E toda dor desapareceu por um instante. Foi quando ela respondeu:
"- Eu quero que todos Mokbats morram. E que essa terra seja amaldiçoada para sempre. Quero que os homens se lembrem de que do sofrimento de uma mulher a ruína venceu. E que eternamente essa história seja contada..."
"- O pagamento minha menina, é que tu permaneças viva e em sofrimento, sentirás não só dor na carne, mas no espírito e na mente. Não terás uma noite de sono sem que sejam pesadelos, jamais sentirás o prazer do alimento ou terás sede e nenhum pensamento teu deixará de ser atormentado pela angústia e pela dor..."
"- Até quando?" - perguntou a mulher.
"- Até o dia que não suportares mais, aí todos Mokbats devem renascer dos próprios ossos e assolar essa terra sem pai novamente..."
"- E se eu nunca me curvar?" - disse a idosa - "E se eu suportar?"
"- Então sua será a vida eterna minha querida. E você viverá para sempre assim..."

"- Eu aceito!"
"- Que assim seja feito... No final do inverno, uma caravana de homens surgirá e lhe carregará para uma caverna. Ali tu serás! Eles vão lhe ouvir, lhe obedecer e servir. Ordene que façam uma estátua representando os Mokbat mortos e que construam uma cidade ao redor da caverna. Ali, protegida por mim, receberás tua dádiva e pagarás o teu preço enquanto puderes..." - disse a serpente de sombras.
"- Balkur, eu nunca vou desistir..." - balbuciou a velha mulher.
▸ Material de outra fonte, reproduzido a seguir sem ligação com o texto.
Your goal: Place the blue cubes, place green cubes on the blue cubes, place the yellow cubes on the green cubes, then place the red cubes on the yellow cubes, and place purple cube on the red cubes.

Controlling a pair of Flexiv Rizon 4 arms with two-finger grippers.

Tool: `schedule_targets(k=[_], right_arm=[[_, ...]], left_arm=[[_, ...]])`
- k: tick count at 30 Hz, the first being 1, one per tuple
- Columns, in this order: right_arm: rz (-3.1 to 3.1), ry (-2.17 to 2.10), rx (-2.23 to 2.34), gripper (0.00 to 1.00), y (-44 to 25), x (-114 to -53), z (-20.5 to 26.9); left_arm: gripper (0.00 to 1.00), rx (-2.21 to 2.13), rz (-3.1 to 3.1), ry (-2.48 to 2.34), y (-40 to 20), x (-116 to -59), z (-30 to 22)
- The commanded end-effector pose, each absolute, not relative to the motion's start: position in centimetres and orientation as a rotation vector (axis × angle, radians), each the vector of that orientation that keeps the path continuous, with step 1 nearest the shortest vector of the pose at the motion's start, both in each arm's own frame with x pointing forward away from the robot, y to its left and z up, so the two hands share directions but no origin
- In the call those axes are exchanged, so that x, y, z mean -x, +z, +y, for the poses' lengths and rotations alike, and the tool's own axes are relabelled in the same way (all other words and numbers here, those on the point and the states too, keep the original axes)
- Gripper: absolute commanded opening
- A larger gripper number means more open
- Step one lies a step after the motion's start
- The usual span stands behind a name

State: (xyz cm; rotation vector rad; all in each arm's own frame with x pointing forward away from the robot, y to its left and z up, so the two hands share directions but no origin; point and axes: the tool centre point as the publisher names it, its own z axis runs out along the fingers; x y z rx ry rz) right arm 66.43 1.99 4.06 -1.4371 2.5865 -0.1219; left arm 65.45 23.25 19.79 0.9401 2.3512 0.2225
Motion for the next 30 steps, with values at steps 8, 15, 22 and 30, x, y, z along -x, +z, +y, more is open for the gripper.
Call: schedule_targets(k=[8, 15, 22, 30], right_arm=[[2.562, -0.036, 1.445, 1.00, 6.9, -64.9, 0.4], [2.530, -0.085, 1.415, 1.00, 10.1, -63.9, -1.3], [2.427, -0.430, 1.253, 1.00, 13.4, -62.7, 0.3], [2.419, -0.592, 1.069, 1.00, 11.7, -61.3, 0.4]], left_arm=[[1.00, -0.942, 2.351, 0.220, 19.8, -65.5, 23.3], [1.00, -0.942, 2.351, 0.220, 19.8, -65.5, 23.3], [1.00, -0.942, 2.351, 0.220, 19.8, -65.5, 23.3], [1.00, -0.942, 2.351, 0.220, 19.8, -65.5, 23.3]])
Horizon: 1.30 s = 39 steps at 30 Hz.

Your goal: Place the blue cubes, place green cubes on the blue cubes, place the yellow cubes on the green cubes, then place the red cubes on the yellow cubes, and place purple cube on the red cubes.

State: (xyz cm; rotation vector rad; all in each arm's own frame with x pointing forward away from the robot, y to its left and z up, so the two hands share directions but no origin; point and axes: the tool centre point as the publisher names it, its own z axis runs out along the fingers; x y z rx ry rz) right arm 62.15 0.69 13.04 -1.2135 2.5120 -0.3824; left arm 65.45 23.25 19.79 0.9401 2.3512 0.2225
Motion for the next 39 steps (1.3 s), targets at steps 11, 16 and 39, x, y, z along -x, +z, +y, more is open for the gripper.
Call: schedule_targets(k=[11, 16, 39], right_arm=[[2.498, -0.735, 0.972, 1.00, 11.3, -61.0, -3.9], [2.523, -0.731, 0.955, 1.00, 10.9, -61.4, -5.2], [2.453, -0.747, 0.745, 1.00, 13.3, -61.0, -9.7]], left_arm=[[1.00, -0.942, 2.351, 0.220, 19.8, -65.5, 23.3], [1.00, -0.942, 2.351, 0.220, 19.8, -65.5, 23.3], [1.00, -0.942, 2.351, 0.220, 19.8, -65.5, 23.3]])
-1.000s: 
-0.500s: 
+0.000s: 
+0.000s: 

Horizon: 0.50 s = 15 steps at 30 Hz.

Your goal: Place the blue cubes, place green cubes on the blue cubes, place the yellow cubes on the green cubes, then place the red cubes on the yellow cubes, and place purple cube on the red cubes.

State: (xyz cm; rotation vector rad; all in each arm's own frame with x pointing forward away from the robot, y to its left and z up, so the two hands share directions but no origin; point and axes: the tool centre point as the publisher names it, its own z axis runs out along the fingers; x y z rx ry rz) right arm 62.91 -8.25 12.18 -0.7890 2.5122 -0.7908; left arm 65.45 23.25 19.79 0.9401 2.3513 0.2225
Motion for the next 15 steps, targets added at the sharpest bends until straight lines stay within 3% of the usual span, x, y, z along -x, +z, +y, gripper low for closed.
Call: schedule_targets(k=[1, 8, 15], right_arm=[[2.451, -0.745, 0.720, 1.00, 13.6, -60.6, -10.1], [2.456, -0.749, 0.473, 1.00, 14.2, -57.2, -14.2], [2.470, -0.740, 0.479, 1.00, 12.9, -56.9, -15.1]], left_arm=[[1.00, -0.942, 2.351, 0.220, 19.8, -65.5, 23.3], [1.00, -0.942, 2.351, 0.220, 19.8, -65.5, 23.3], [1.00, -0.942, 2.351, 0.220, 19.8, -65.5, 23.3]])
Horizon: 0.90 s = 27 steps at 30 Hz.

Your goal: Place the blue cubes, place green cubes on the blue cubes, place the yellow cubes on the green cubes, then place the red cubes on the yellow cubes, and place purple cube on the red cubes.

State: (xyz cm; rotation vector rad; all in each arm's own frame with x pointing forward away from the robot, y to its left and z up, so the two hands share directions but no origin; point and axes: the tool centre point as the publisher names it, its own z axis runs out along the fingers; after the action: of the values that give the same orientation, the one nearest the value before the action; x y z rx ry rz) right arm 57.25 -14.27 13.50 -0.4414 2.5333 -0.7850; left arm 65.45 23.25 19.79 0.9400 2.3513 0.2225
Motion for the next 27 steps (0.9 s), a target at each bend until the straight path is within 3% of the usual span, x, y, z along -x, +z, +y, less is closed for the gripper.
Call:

"- Um dia, quando tu o fizeres, eu retirarei todo sofrimento de ti e despejarei sobre as almas de centenas de milhares nessa campina..." - enquanto a deixava.
Tudo foi como ele disse que seria. A idosa resistiu ao inverno se contorcendo sob a neve. Sem fome ou sede. Quando a caravana a encontrou, ela contou palavra por palavra. E os homens a guiaram por dias até encontrar a montanha. Na sua base, havia uma caverna úmida e quente. A mulher foi colocada ali e ao redor da montanha uma vila se formou. Por várias gerações os homens esculpiram a pedra da "Tromba de Pedra" como é a vontade da velha. Com os passar dos anos, várias cidades forma construídas. Mas nenhuma nunca foi soterrada novamente pelas manadas de Mokbat.
Ainda hoje, dizem, que durante a noite na "Montanha Elefante" pode-se ouvir os gemidos e lamentos da velha mulher. No fundo da caverna que é fortemente guardada. Dizem que se a mulher desistir de sofrer, aquele reino todo será desolado novamente.
E que nenhum outro Deus é tão cultuado quanto Balkur, o desgraçado.
Há quem diga que após o acontecido, outros Deuses tentaram contatar a velha mulher. Que o próprio Tyr a buscou e ouviu:

"- O problema da justiça é que ela sempre está atrasada... Balkur é meu marido e a dor que ele me deu é nosso único filho! Um dia eu deixarei esse filho conhecer o mundo... E só aí eu terei justiça!"